AIM OF THE EXERCISE - Look for the word "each". Copy every line of the listing where it occurs.

_ _ _

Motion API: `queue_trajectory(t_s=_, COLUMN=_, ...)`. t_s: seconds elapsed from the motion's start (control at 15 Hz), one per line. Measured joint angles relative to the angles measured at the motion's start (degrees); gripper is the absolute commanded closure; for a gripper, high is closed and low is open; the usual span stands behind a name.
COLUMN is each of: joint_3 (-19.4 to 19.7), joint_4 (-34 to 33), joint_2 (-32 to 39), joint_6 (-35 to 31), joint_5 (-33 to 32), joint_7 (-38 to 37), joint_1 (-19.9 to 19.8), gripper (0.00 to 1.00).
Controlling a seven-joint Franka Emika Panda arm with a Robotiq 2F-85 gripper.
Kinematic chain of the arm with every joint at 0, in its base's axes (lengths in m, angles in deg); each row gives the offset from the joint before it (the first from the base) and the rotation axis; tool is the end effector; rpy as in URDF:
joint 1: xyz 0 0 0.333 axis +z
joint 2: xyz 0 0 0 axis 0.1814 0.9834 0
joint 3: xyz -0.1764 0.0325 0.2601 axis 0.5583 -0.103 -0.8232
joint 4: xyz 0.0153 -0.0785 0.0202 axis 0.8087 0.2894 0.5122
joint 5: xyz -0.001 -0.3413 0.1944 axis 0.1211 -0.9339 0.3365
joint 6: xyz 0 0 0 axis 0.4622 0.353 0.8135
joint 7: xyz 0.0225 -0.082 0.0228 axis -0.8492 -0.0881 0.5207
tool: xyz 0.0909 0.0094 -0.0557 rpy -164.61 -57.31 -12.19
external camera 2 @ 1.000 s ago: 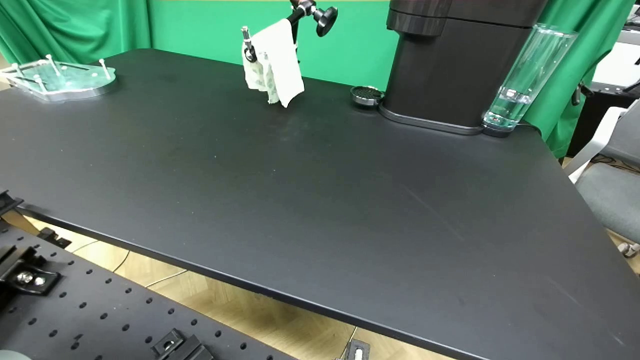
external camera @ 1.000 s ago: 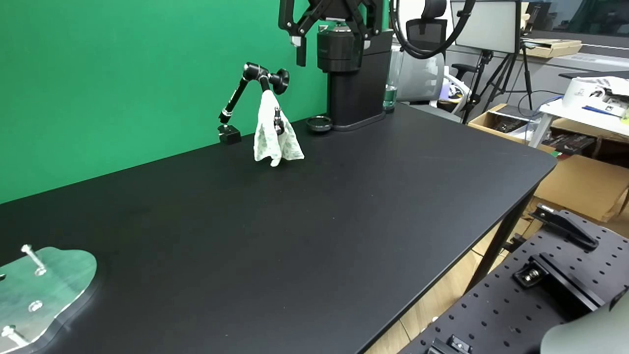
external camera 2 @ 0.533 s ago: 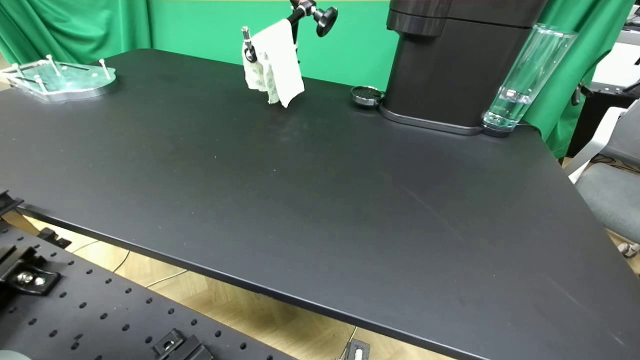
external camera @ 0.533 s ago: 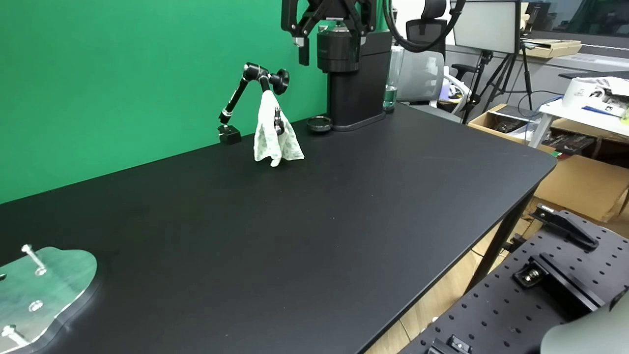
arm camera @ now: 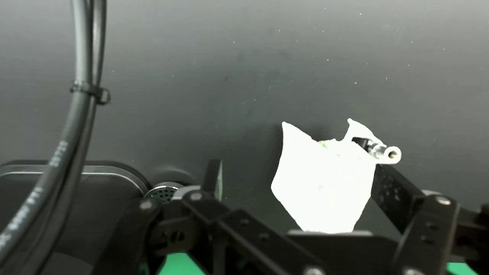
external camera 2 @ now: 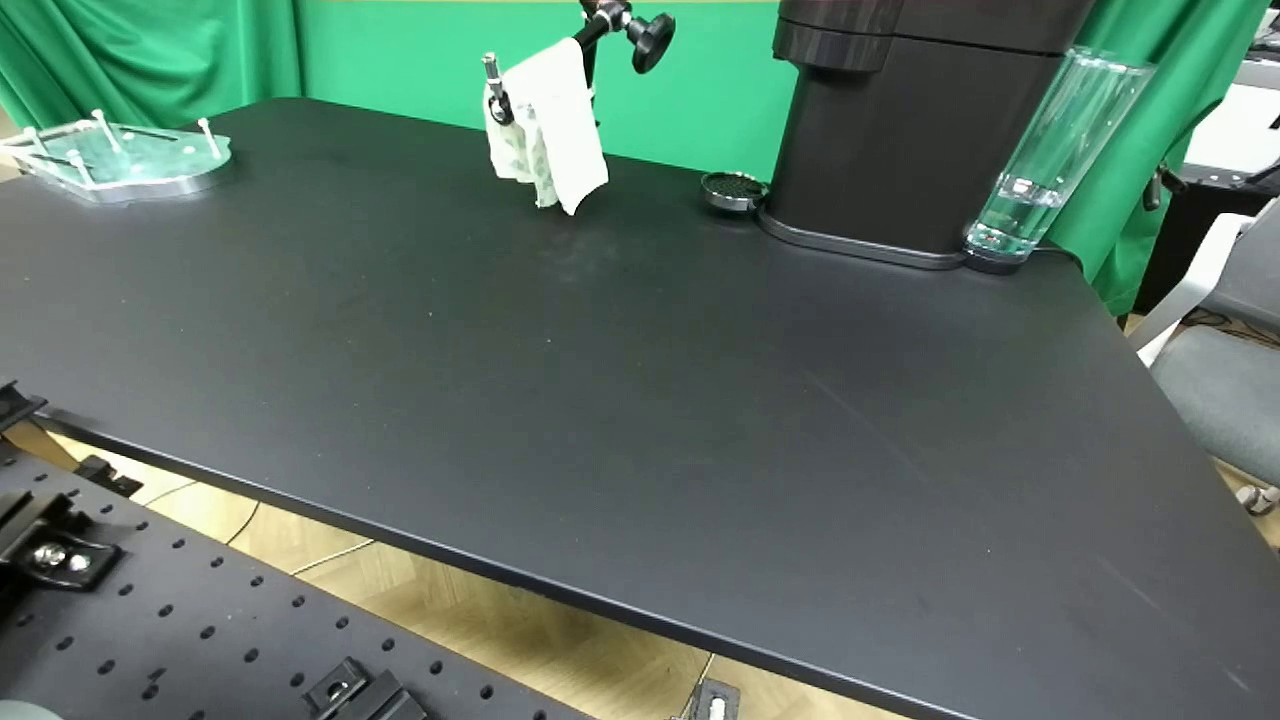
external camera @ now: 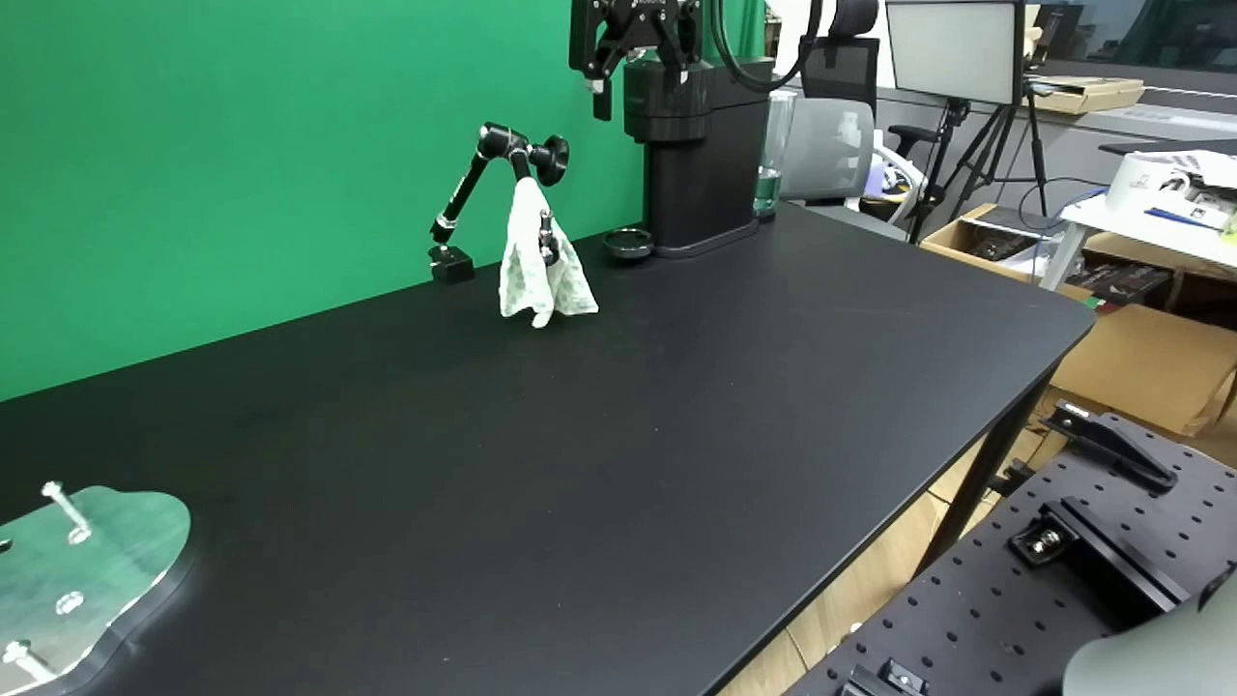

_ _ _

REPLY TO THE EXERCISE -
COLUMN is each of: joint_3 (-19.4 to 19.7), joint_4 (-34 to 33), joint_2 (-32 to 39), joint_6 (-35 to 31), joint_5 (-33 to 32), joint_7 (-38 to 37), joint_1 (-19.9 to 19.8), gripper (0.00 to 1.00).
Kinematic chain of the arm with every joint at 0, in its base's axes (lengths in m, angles in deg); each row gives the offset from the joint before it (the first from the base) and the rotation axis; tool is the end effector; rpy as in URDF:

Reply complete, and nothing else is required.